[[ Information shown open ]]

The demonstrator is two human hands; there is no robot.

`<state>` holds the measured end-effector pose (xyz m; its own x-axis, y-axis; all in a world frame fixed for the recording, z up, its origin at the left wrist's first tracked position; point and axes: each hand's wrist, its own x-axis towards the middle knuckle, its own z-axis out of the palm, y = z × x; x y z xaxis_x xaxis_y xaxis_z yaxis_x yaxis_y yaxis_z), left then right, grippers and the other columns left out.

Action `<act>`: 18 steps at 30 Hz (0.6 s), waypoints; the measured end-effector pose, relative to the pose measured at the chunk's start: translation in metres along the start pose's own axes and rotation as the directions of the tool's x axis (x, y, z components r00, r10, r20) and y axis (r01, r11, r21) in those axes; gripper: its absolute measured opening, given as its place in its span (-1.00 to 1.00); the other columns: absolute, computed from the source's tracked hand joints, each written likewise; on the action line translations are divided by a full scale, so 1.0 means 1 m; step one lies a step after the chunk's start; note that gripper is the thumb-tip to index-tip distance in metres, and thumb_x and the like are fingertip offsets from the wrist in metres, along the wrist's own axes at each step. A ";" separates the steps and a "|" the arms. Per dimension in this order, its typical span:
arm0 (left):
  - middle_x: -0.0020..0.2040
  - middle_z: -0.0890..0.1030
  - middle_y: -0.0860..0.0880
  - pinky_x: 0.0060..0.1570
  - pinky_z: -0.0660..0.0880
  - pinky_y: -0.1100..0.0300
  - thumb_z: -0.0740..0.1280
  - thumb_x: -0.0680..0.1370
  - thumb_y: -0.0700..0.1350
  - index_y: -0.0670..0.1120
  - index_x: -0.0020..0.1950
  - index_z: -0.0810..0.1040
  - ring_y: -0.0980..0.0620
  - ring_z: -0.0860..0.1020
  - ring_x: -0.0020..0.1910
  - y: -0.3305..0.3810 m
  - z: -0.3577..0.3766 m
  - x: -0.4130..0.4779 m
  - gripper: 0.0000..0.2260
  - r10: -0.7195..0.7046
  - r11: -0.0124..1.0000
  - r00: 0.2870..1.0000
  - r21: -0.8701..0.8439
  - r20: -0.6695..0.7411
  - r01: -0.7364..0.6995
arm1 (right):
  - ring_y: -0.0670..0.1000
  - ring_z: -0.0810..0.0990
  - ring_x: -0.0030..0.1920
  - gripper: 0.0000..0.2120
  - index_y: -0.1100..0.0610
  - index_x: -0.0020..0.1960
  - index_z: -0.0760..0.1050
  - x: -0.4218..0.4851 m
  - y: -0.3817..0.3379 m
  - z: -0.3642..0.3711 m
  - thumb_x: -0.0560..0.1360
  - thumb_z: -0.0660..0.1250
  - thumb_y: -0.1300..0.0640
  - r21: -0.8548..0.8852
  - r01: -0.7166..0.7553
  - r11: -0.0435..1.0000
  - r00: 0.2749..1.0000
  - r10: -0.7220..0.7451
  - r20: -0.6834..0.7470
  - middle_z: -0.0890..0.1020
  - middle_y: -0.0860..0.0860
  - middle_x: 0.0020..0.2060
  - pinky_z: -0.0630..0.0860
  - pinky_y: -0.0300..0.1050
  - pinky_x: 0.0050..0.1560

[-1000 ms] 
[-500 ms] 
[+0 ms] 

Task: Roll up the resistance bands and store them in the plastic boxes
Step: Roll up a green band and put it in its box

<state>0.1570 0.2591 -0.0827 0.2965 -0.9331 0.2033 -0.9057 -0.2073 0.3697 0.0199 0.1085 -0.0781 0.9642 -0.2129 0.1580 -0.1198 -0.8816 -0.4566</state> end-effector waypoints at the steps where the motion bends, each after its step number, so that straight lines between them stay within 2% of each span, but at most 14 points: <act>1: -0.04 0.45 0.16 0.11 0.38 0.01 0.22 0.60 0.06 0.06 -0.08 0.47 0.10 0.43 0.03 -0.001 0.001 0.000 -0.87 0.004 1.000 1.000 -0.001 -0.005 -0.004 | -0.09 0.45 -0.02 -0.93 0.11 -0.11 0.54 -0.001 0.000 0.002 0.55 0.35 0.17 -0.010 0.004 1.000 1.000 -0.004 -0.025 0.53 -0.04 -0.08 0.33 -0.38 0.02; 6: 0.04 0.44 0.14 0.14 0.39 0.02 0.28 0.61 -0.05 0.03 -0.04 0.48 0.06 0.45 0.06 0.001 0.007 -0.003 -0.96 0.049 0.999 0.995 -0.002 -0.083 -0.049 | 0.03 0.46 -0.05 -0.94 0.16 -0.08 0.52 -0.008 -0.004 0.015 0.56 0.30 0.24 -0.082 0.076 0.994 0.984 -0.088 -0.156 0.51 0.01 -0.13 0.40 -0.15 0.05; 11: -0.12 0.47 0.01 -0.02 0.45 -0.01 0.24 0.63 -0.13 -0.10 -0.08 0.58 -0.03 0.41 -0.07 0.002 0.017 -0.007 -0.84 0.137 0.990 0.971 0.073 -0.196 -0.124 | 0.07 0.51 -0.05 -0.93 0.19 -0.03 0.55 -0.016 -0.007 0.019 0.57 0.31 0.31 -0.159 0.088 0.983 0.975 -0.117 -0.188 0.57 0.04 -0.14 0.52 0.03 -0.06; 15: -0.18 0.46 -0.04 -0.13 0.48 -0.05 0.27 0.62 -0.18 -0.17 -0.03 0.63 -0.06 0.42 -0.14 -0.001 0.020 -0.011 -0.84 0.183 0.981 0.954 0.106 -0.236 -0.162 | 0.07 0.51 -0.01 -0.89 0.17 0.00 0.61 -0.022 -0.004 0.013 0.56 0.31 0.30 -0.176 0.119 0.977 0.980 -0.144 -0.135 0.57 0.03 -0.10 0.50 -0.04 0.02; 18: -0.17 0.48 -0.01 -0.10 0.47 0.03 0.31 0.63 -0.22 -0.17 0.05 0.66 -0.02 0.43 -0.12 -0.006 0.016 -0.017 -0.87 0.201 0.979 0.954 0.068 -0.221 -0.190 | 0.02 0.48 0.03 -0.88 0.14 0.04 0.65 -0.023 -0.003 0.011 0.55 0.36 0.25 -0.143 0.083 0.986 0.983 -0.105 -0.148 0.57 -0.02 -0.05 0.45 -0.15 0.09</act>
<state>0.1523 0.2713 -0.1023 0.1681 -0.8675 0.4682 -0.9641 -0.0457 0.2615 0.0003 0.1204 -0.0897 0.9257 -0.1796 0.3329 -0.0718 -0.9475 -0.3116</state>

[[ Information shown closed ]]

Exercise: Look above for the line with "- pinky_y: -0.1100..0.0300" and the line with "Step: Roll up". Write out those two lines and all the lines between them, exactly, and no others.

Written response:
  - pinky_y: -0.1100..0.0300
  - thumb_z: -0.0740..0.1280
  - thumb_x: -0.0680..0.1370
  - thumb_y: -0.0700..0.1350
  - index_y: -0.0670..0.1120
  - index_x: -0.0020..0.1950
  - index_z: -0.0810..0.1040
  - ring_y: -0.0980..0.0620
  - ring_z: -0.0860..0.1020
  - ring_x: -0.0020..0.1910
  - y: -0.3305..0.3810 m
  - z: -0.3577..0.3766 m
  - x: -0.4130..0.4779 m
  - gripper: 0.0000..0.2260
  - r10: -0.7195..0.7046
  - r11: -0.0124..1.0000
  - r00: 0.2870..1.0000
  - r21: -0.8701..0.8439
  - r20: -0.6695..0.7411
  - r01: -0.7364..0.6995
arm1 (right):
  - ring_y: -0.0670..0.1000
  - ring_z: -0.0810..0.0990
  - ring_x: -0.0030..0.1920
  - gripper: 0.0000..0.2120
  - index_y: -0.1100..0.0610
  - index_x: -0.0020..0.1960
  - index_z: -0.0760..0.1050
  - x: -0.4218..0.4851 m
  - y: -0.3817..0.3379 m
  - z: -0.3642..0.3711 m
  - thumb_x: -0.0560..0.1360
  - thumb_z: -0.0660..0.1250
  - thumb_y: -0.1300..0.0640
  - r21: -0.8548..0.8852
  - r01: -0.7166..0.7553
  - r11: -0.0435..1.0000
  - r00: 0.2749..1.0000
  - r10: -0.7220..0.7451
  - r20: -0.6834..0.7470
  - middle_z: -0.0890..0.1020
  - middle_y: -0.0860..0.0860
  - middle_x: 0.0020..0.2060
  - pinky_z: -0.0630..0.0860
  - pinky_y: -0.0300..0.1050
  - pinky_x: 0.0050..0.1560

[-1000 ms] 
[-500 ms] 
[+0 ms] 

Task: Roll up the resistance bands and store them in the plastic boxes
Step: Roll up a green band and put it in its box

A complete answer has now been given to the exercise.